Ne faut il pas caracteriser le sens des souffrances et leurs finalités.
Un animal dans sa demarche de vie pour terminer dans nos assiettes, d’une facon ou d’une autre vont trouver la mort, et ceci avec plus ou moins de souffrance.
Mais la notion de souffrance n’est elle pas relative ?
Dans nos vies, ne faisons pas des efforts, pour ne pas dire ne consentons nous pas à des souffrances, ou ne souffrons nous pas par des épreuves, qui si nous savons trouver le bon chemin spirituel, nous amènera à une élévation humaine, laquelle représente assurément un accomplissement aux yeux du Créateur.
En l’espèce, pour une Oie, par sa certaine souffrance, ne conduit elle pas à au dela d’une appréciation d’un simple désir glouton, à une magnificence, une exaltation, un rayonnement, une glorification, du gout, de la finesse, et quelque part une forme de beauté... qui est à mon sens peut mener à une sanctification du Nom...
Je conviens que ce raisonnement peut paraître un peu farfelu, mais il a le mérite de tenir un peu la route, de témoigner d’un peu de recul.
S’il convient de se soucier de souffrance, ça serait d’abord celle des êtres humains.. laquelle pullule à différents degrés et sous toute les formes autour de nous.
S’il convient de condamner les souffrances des animaux, j’accepte totalement l’idée qu’il convient d’éviter toutes les souffrances inutiles, dénués de sens.
Or le foie gras n’est il pas porteur de sens en accompagnant agréablement nos fêtes, et nos joies ?
Erev tov,
Au risque de répéter ce qu’a écrit Rav Dalsace, une des 613 mitsvot de la Torah est de ne pas commettre de tsaar baale ’hayim : souffrance aux animaux. Vous avez raison de dire que la souffrance est relative, mais justement, les méthodes de gavage pour produire le foie gras n’ont rien à voir avec les méthodes traditionnelles pour nourrir les poules ou les vaches, même celles qui sont confinées dans des espaces minuscules comme, pour le cas des poules, une feuille de papier A4, ce qui les blesse et fait qu’elles mangent leurs excréments.
[J’attends néanmoins avec impatience, malgré cet argument, une takana similaire interdisant les oeufs de poules élevées en batterie car il me semble évident que cela est tsaar baale ’hayim]. De plus, pour produire le foie gras, on crée une maladie (crise de foie) : cela est également interdit. Enfin, certains décisionnaires estiment que le jabot de l’animal est endommagé, ce qui le rend taref.

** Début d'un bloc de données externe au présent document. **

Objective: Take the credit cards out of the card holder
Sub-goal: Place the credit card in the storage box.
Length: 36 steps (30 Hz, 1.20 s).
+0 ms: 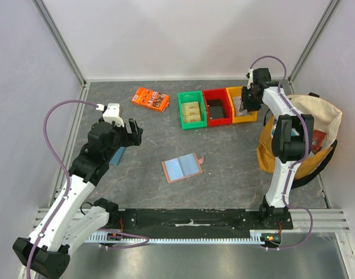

Le judaïsme n’est pas d’accord avec vous : il nous demande précisément de se soucier du bien-être des animaux, sans que cela ne soit contradictoire avec le fait de se soucier du bien-être des hommes et d’aimer D.ieu (et je dirais même : au contraire), par exemple :
– lorsqu’on a un animal domestique, il faut d’abord le nourrir lui avant de se nourrir soi-même.
– on n’a pas le droit de tuer un même jour un petit et sa mère.
– on ne doit pas, lorsqu’on voit un nid avec une mère et ses petits, prendre la mère et les petits.
– on n’a pas le droit de faire labourer un âne et un boeuf ensemble, une des raisons étant que le boeuf irait plus vite que l’âne, ce qui constituerait une gêne pour les deux animaux.
Dans Messilat yecharim, le Ram’hal écrit (chapitre XIX) : "Et au fond ce sujet est de ne pas faire de mal [letsaér, même racine que tsaar] à aucune créature, y compris des animaux, et avoir pitié et être miséricordieux avec eux, et ainsi il dit [Proverbes XII, 10] : Le juste connaît l’âme de son animal".